_Action item_: Only lines containing the string "electronics" belong in the answer; find them in the records and copy them.

Top of Given information

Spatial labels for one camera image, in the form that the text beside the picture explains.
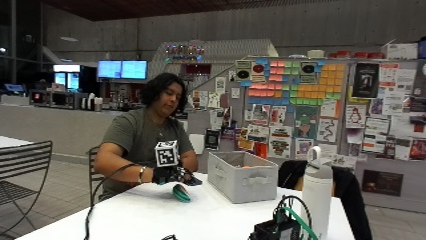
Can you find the white water bottle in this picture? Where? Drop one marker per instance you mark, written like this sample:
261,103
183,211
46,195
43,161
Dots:
317,196

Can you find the blue wall screen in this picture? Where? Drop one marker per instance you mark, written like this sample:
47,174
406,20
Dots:
110,69
134,69

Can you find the black electronics box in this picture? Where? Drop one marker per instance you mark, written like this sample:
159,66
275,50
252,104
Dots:
275,231

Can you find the group of coloured sticky notes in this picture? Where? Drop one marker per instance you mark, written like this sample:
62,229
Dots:
311,88

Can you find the dark floor sign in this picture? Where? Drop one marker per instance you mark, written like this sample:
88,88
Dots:
382,182

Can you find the grey fabric storage box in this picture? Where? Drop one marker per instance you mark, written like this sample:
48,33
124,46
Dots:
241,181

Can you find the green oval bowl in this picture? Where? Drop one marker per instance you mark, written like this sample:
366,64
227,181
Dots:
181,193

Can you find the white marker cube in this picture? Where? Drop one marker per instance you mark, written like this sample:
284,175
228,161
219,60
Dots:
167,154

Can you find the grey service counter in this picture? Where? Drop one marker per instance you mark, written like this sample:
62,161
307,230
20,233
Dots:
58,126

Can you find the the person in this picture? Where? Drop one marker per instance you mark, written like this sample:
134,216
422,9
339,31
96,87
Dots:
134,133

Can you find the red container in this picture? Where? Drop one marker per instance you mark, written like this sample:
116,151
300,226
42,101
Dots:
376,55
361,54
343,54

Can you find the orange item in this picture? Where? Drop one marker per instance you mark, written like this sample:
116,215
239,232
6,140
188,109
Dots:
244,166

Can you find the small black clip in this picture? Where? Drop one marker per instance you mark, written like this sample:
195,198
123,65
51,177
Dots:
169,237

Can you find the black framed poster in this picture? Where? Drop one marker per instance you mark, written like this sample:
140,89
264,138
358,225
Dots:
365,80

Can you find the dark metal chair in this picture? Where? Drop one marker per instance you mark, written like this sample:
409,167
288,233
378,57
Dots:
94,176

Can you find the black slatted metal chair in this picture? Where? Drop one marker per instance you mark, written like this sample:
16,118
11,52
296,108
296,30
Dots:
22,160

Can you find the lit drinks fridge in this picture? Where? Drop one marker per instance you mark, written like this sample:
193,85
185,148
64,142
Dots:
67,78

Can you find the notice board with posters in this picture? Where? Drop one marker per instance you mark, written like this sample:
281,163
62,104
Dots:
377,126

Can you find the white side table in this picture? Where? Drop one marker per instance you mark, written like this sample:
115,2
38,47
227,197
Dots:
11,141

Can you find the counter appliances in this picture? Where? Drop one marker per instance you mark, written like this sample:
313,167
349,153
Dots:
58,99

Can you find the white round container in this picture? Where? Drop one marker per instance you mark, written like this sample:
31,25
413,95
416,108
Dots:
316,53

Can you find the white cardboard box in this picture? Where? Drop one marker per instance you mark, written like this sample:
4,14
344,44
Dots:
401,51

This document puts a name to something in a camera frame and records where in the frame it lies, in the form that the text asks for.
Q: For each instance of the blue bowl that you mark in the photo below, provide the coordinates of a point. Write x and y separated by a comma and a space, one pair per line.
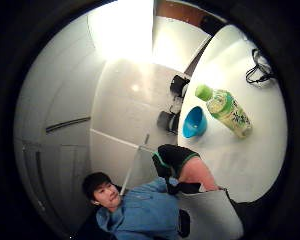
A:
193, 123

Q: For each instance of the black chair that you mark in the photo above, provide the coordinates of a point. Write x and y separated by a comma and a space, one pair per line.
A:
166, 120
178, 85

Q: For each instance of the the person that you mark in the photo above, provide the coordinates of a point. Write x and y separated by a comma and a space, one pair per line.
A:
146, 210

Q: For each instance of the green tea plastic bottle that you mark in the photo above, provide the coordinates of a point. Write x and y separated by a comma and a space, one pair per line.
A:
228, 111

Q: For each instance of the white door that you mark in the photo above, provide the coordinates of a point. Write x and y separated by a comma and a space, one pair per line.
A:
56, 180

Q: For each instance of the brown wooden panel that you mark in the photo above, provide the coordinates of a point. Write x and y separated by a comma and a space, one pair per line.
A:
180, 12

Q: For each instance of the grey wall rail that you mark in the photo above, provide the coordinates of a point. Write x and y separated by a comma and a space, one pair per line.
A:
68, 124

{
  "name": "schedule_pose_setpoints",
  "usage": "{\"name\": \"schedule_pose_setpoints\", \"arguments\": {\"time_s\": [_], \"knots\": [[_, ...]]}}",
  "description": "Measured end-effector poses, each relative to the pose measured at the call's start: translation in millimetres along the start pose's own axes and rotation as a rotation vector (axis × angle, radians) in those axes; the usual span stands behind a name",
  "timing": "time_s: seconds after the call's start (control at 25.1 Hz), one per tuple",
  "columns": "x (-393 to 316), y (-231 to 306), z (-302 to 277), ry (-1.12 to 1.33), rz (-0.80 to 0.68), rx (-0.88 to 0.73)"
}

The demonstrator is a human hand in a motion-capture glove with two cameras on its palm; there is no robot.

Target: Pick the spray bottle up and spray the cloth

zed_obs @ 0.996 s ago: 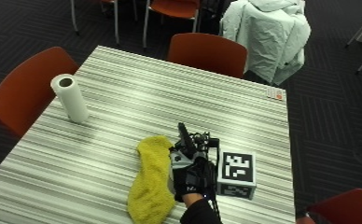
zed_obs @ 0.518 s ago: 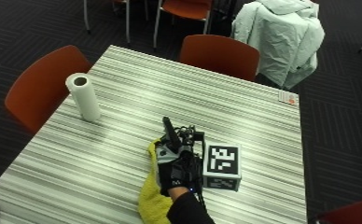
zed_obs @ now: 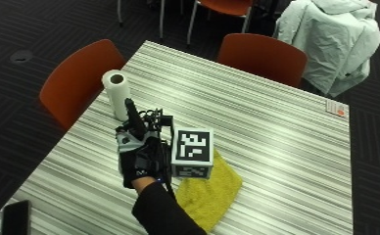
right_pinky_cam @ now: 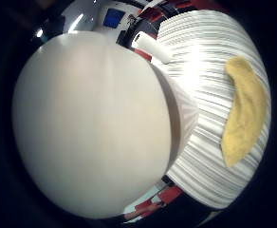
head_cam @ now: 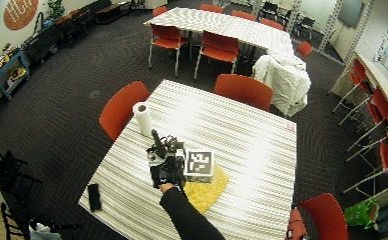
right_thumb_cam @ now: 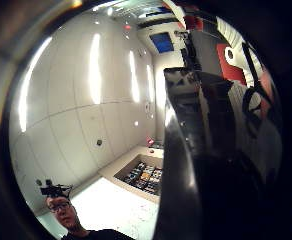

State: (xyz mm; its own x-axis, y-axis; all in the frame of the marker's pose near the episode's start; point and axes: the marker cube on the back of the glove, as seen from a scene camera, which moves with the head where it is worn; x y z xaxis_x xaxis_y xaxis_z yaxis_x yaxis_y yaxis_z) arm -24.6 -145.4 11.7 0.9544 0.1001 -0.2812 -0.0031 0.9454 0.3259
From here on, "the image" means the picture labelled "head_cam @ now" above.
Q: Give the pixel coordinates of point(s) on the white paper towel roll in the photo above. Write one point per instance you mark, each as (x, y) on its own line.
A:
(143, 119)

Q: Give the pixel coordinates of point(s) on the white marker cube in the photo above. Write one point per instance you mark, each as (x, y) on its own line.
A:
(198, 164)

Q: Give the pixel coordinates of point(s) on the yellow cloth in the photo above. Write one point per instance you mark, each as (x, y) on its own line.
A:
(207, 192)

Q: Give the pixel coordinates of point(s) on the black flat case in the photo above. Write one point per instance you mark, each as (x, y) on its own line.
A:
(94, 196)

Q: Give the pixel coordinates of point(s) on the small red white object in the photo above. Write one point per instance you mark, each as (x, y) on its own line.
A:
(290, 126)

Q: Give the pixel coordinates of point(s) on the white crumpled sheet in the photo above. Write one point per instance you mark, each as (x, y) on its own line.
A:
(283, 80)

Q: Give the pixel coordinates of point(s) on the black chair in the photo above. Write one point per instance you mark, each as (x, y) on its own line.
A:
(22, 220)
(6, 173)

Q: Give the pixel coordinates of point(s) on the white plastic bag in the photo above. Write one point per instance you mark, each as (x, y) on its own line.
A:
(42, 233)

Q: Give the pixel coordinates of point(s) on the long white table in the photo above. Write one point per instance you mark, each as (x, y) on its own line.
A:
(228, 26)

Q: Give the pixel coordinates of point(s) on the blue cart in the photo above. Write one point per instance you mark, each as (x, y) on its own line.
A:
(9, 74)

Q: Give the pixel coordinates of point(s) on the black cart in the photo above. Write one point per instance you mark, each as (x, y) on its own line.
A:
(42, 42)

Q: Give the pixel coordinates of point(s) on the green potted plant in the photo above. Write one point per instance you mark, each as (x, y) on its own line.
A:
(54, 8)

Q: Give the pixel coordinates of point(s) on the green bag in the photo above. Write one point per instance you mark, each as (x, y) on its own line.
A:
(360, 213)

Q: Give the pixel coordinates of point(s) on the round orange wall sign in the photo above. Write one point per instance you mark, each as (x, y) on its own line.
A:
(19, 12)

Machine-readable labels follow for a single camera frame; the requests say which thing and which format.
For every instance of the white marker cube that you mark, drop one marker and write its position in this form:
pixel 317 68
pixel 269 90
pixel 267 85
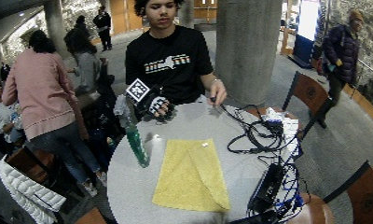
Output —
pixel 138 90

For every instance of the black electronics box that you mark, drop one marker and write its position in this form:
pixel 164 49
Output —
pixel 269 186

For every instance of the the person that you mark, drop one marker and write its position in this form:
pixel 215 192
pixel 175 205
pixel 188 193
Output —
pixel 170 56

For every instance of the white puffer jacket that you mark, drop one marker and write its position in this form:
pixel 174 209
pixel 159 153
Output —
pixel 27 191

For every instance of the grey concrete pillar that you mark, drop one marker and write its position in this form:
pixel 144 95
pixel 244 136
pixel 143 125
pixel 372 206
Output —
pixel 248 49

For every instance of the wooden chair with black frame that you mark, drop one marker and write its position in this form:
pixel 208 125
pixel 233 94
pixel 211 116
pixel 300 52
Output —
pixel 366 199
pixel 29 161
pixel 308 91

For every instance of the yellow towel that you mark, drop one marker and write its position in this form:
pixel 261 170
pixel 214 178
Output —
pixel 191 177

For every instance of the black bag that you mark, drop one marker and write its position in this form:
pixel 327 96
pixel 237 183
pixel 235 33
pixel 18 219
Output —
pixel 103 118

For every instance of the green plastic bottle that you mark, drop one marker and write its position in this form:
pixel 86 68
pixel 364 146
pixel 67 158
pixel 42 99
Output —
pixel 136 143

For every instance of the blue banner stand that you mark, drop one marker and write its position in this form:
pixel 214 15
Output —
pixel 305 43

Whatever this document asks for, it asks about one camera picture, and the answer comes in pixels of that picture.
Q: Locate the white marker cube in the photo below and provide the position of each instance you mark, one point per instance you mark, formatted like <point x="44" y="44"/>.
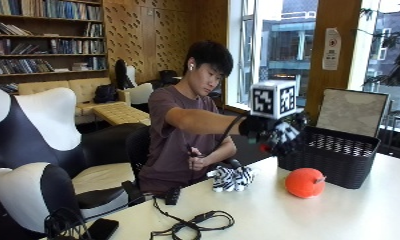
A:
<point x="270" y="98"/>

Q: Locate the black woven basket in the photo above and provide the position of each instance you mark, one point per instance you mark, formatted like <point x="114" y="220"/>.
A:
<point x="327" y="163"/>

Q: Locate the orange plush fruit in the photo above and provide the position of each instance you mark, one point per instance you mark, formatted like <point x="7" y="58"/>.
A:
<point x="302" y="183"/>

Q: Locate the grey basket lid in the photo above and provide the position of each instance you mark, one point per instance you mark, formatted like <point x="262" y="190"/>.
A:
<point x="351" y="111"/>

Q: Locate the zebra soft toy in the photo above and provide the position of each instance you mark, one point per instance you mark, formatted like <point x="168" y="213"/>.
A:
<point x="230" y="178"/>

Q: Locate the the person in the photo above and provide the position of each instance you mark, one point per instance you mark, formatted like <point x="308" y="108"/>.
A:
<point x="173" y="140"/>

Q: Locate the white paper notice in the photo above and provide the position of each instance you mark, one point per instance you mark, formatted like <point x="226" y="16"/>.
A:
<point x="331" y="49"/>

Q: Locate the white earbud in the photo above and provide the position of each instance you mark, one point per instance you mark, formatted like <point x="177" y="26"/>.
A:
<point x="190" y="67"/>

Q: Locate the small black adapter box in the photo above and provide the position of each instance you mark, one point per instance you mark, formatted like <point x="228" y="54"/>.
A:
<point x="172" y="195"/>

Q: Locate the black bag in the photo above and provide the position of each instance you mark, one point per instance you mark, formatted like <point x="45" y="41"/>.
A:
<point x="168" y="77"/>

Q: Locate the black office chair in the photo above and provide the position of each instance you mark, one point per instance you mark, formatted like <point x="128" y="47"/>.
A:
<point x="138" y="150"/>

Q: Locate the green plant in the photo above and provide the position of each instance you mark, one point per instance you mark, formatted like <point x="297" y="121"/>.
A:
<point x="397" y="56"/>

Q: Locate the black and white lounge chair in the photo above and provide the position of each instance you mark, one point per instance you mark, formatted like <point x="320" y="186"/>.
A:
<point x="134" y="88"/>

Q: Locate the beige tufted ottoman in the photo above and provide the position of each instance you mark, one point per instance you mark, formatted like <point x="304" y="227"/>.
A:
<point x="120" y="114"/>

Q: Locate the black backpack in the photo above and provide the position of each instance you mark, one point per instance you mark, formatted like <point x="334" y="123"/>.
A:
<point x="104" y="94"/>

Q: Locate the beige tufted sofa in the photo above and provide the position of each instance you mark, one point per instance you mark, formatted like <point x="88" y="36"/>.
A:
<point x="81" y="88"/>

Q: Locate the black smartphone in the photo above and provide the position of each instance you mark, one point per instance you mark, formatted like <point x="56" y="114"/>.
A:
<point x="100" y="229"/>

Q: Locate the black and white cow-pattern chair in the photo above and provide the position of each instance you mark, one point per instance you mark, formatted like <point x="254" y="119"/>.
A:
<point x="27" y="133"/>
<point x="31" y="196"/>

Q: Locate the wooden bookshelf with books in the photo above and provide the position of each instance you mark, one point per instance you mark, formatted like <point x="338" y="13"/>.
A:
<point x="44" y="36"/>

Bottom of Given information

_Response area_:
Can you find the black electronics box in this picture? Where? Drop one marker per instance you mark, written like this sample:
For every instance of the black electronics box that you mark, drop one marker and write its position in this form:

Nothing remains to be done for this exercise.